Romans 1:20 further humiliates:

“For the invisible things of Him from the creation of the world are clearly seen, being understood by the things that are made, even His eternal power and Godhead; so that they are without excuse:” 

“Why not?” fails us, as all purely rational motivations do. Our wisdom, in searching for any validating reason “why not” to justify our direction, is confounded in the great foolishness of Christ.

We go out that the many without excuse might find hope. We go not by some virtue of selecting a righteous path at random, but by the leading of a Nazarine, gone out just the same.

We go to make bow the great figures of past and present to the Figure of Christ, and to make plain this humbling to the common man amongst every nation.

 

Even the tyrannical king has someone to bow to. This sociological and psychological necessity of thought alone pays our going fee. Without the image of Christ, we flounder in our judgement (it is not without Christ that we determine our morality, our way forward).

Without the person of Christ, this thinking, our work — achievement, attainment — our gods, our minds fall to ruin.

Do great things in His name or do what will amount to nothing. There is nothing else.

 

“Why the World Race?” still stumps me. I have little idea why, this, in particular.
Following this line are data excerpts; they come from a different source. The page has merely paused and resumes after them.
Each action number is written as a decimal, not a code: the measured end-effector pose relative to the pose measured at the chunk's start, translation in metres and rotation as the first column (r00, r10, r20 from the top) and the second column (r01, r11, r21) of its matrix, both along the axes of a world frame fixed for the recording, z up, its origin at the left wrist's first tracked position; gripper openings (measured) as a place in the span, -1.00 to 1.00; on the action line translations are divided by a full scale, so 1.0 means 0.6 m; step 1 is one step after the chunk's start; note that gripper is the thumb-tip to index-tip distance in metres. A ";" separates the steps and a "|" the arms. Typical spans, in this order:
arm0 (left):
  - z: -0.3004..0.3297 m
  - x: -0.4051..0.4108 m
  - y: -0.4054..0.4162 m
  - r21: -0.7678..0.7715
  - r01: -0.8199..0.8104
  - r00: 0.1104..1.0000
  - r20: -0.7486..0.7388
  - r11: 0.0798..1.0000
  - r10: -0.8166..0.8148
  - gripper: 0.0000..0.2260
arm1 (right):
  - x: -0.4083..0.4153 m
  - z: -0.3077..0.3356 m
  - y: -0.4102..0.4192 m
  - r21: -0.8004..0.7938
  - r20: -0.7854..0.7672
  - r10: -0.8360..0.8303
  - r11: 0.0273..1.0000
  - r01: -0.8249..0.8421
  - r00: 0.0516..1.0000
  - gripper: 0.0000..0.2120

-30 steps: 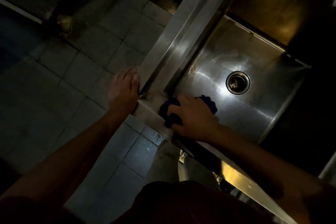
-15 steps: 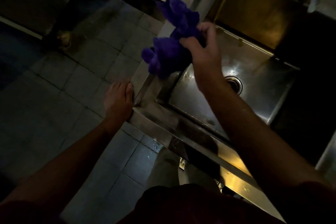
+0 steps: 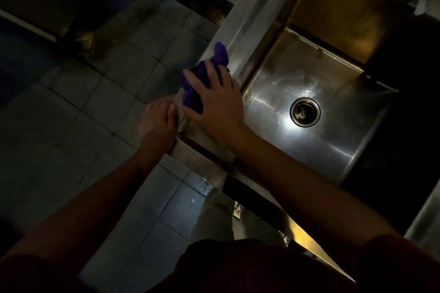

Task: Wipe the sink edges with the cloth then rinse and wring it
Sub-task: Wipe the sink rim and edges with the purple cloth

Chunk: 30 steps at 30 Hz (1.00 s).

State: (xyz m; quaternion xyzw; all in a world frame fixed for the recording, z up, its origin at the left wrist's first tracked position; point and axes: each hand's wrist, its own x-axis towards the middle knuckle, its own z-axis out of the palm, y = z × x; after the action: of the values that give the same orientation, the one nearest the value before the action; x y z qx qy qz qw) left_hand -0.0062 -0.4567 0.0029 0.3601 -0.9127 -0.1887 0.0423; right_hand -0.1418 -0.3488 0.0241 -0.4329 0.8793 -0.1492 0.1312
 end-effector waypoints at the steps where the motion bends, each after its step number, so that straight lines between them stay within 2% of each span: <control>1: -0.001 0.001 0.000 0.005 0.006 1.000 -0.005 1.000 -0.006 -0.73 | 0.001 -0.001 0.003 0.028 -0.003 0.043 0.999 -0.043 0.999 -0.33; 6: -0.008 0.002 -0.005 0.020 0.004 1.000 -0.015 1.000 -0.004 -0.65 | 0.073 0.017 0.074 0.029 0.100 0.180 0.983 -0.183 0.979 -0.54; 9: -0.008 0.004 -0.004 0.014 -0.001 1.000 0.009 1.000 0.001 -0.63 | 0.094 0.021 0.127 0.078 0.193 0.159 0.981 -0.177 0.968 -0.57; 12: -0.006 0.002 -0.004 0.017 -0.002 1.000 0.009 1.000 0.001 -0.66 | 0.075 0.026 0.181 0.141 0.218 0.172 0.969 -0.205 0.961 -0.60; 16: 0.000 0.000 0.002 0.008 -0.022 1.000 -0.015 1.000 0.022 -0.73 | 0.055 0.028 0.298 0.205 0.215 0.183 0.952 -0.228 0.959 -0.59; 22: 0.015 -0.007 0.017 -0.041 -0.049 0.999 -0.006 0.998 0.049 -0.77 | 0.015 0.042 0.441 0.337 0.362 0.068 0.920 -0.198 0.930 -0.51; 24: 0.015 -0.007 0.016 -0.050 -0.045 0.999 -0.003 0.998 0.045 -0.77 | 0.003 0.061 0.425 0.291 0.382 -0.012 0.951 -0.107 0.924 -0.50; 27: 0.007 -0.004 0.010 -0.063 -0.031 1.000 -0.004 0.998 0.031 -0.78 | 0.023 0.088 0.334 0.043 0.363 0.001 0.999 -0.018 0.932 -0.54; 30: -0.002 -0.001 0.006 -0.072 -0.006 1.000 0.010 0.997 0.007 -0.75 | 0.083 0.090 0.220 -0.071 0.341 0.222 0.975 -0.210 0.913 -0.61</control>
State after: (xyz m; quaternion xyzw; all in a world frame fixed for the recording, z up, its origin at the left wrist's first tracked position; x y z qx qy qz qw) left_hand -0.0070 -0.4533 0.0018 0.3621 -0.9180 -0.1537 0.0513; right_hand -0.0919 -0.2167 0.0781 -0.4964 0.7865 -0.2223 0.2926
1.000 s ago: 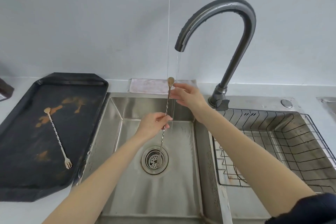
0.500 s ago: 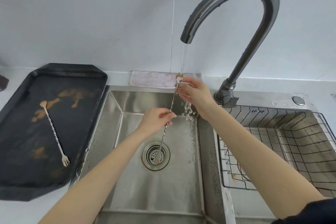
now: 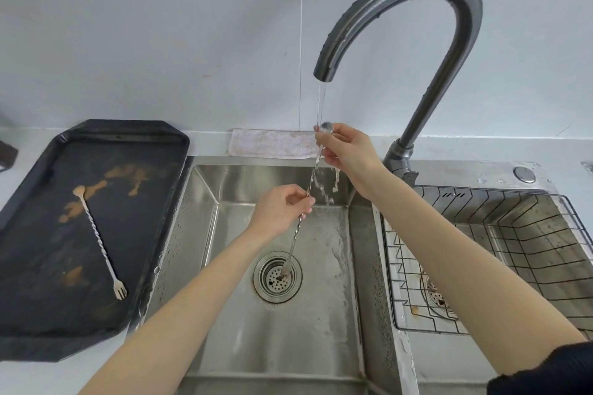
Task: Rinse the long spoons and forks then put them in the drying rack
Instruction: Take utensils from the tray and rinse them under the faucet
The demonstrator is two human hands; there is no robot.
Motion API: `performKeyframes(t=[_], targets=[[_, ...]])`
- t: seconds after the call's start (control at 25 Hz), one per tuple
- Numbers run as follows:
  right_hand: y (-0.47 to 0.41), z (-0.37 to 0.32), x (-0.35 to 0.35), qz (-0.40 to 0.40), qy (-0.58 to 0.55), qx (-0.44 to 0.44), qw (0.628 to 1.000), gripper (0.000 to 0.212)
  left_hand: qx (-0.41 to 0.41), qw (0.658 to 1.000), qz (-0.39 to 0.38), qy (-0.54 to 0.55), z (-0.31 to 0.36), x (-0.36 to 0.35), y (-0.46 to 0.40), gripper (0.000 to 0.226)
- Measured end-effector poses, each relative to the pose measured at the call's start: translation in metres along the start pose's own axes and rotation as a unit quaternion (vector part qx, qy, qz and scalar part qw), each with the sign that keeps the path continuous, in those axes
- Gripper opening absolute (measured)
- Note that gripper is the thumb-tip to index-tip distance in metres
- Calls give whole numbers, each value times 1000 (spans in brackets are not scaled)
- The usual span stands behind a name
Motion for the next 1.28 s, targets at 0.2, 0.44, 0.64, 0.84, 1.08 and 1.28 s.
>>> performKeyframes(t=[0.2, 0.44, 0.64, 0.84, 1.08, 1.28], targets=[[-3, -7, -6, -47, 3, 14, 999, 16, 9, 1000, 10, 19, -5, -1, -7, 19], [-7, -16, -5, -45, 44, 33, 997, 17, 23, 999, 1, 45, -2, -8, -13, 23], [-8, -23, -4, -21, 36, 64, 997, 8, 25, 998, 2, 54, 4, -9, -17, 24], [-9, -24, -4, -14, 68, 62, 996, 22, 24, 998, -13, 63, 0, -12, -17, 28], [-14, -17, -4, -1, 50, 50, 998, 15, -9, 998, -39, 55, 6, -17, -17, 28], [-14, -15, -9, -34, 19, 38, 998, 26, -18, 996, -61, 67, 7, -21, -14, 30]])
Point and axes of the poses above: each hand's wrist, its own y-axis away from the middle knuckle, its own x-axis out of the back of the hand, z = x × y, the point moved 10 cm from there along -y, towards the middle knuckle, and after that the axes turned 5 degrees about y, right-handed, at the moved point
It could be said that there isn’t any good reason not to.

Still, it is not that going out in general has only no reasoned opposition. Still it is, that only one thing stops the great kings of man from fighting… from bickering over temporal things.

Yes, a singular thing calls men to bow, and betterment — to righteousness:

Christ, and Him crucified.

 

Go we out to the many, not for want of reason not to, but because nothing else will profit anything in our dying.

We go that all bow to the Figure of Christ. We hope that you will go with us.

2 responses to “The Figure of Christ”

  1. Very thought provoking! You are going to see God work mightily in your lives.

  2. We cling to Jesus with you and pray for you. See you soon!

    It is interesting that although Paul “had no reason not to go” to Asia, the Holy Spirit kept him from going. Watchman Nee in his written devotional on the topic of ministering to God pointed out that no ambassador goes without his superior’s direct command and no soldier enters a war without an order from his senior officer. So, it is our devotion to Jesus only which commands our staying and our going, not a lack of reason to stay or to go. In this way, we become like Jesus who became obedient to the point of death and proved His submissiveness to do only what the Father had given to Him to do. We trust that God will lead you by His Spirit as you go.